Contact: Harvey Leifert
hleifert@agu.org
202-777-7507
American Geophysical Union
WASHINGTON — Researchers at NOAA’s National Climate Data Center (NCDC) have found evidence that the rate of global warming is accelerating and that in the past 25 years it achieved the rate of two degrees Celsius (four degrees Fahrenheit) per century. This rate had previously been predicted for the 21st Century.
Writing in the March 1 issue of Geophysical Research Letters, Dr. Thomas R. Karl, Director of NCDC, and colleagues analyze recent temperature data. They focus particularly on the years 1997 and 1998, during which a string of 16 consecutive months saw record high global mean average temperatures. This, Karl notes, was unprecedented since instruments began systematically recording temperature in the 19th Century. During much of 1998, records set just the previous year were broken.
Karl and his colleagues conclude that there is only a one-in-20 chance that the string of record high temperatures in 1997-1998 was simply an unusual event, rather than a change point, the start of a new and faster ongoing trend. Since completing the research, the data for 1999 have been compiled. They found that 1999 was the fifth warmest year on record, although as a La Nina year it would normally be cooler. Outside the band between 20 degrees north latitude and 20 degrees south latitude, 1999 was the second warmest year of the 20th Century, just behind 1998, an El Nino year.
The researchers at NCDC, part of the National Oceanic and Atmospheric Administration (NOAA), based in Asheville, North Carolina, analyzed data from land based and satellite instruments for their study. They conclude that the rate of warming since 1976 is clearly greater than the average rate over the late 19th and 20th Centuries. To account for the string of record setting temperatures, the average rate of global temperature increase since 1976 would have to be three degrees Celsius (five degrees Fahrenheit) per century.
In its Second Assessment Report in 1995, the Intergovernmental Panel on Climate Change (IPCC) projected the rate of warming for the 21st Century to be between one and 3.5 degrees Celsius (two and six degrees Fahrenheit). Karl and his colleagues have already observed over the past 25 years a rate that is between two and three degrees Celsius (four and five degrees Fahrenheit) per century. The IPCC study used a “business as usual” scenario with regard to manmade influences on climate, such as carbon dioxide and other atmospheric constituents.

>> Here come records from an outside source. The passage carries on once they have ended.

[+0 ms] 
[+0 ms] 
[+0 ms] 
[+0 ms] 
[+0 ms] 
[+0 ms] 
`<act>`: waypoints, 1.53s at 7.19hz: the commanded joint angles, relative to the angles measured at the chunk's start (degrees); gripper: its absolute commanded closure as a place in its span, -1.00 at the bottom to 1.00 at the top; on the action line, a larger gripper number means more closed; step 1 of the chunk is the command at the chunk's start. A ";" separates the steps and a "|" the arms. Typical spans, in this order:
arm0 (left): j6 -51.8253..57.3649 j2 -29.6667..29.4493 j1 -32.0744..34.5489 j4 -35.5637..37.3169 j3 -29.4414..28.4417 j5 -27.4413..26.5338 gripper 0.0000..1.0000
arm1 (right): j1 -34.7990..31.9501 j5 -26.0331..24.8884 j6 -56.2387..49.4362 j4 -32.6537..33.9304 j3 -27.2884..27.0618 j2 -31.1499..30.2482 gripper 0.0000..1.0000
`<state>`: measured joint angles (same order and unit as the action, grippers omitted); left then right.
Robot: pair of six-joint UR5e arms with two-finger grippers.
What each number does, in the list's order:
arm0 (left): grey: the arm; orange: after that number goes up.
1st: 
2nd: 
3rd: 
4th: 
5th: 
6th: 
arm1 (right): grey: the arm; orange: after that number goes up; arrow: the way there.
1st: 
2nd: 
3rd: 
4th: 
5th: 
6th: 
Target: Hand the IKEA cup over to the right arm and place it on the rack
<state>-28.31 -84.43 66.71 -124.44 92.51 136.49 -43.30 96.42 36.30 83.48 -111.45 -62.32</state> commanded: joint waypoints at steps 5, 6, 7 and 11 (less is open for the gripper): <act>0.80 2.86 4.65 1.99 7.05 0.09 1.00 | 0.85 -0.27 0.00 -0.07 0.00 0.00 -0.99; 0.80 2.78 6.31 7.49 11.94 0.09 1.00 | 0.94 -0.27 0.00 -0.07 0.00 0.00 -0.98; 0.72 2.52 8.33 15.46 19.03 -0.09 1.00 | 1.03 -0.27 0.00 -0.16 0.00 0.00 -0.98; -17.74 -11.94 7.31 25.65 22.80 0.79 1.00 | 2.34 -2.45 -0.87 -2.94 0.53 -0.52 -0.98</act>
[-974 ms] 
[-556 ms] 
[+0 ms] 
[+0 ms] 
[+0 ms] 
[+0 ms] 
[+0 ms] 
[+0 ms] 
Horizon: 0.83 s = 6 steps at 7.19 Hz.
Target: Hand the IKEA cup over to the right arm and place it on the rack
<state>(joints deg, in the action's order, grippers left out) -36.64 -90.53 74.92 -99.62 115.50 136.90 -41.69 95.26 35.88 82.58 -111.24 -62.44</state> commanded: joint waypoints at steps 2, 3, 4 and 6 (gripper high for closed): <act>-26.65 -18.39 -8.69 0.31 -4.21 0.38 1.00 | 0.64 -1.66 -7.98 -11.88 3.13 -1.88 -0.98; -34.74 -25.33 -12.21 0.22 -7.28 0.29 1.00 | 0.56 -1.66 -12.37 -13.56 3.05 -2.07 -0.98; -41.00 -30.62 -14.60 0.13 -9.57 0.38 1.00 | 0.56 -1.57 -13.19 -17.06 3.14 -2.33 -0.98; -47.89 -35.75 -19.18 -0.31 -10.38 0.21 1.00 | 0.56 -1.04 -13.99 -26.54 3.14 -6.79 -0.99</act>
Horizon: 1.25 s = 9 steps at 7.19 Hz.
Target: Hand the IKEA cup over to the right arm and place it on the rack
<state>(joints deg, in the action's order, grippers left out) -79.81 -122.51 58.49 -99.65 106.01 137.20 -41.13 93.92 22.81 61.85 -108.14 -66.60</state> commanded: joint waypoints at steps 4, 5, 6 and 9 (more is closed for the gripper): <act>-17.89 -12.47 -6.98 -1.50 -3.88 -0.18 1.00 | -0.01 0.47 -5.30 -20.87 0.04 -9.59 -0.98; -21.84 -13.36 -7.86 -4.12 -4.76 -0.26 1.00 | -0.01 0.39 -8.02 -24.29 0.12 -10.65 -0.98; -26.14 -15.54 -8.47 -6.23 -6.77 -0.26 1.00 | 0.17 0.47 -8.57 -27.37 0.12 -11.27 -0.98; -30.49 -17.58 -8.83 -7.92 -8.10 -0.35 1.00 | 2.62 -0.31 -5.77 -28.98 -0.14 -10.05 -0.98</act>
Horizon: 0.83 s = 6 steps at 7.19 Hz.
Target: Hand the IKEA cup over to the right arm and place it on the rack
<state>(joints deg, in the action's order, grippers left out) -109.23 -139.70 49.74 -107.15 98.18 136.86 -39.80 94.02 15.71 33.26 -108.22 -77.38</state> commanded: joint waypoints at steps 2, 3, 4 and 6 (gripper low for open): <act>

Karl and his colleagues are not ready to say with certainty that the rate of global warming has suddenly increased, because they recognize that unusual events sometimes happen. There is strong evidence, they say, that the faster rate of climate change since 1976 is human-induced. Given the steady increase in atmospheric greenhouse gases and the length of time, ranging from decades to centuries, that they remain in the atmosphere, they urge that studies be conducted to enable society to minimize the risks of climate change and prepare for more, and perhaps even more rapid, changes to come.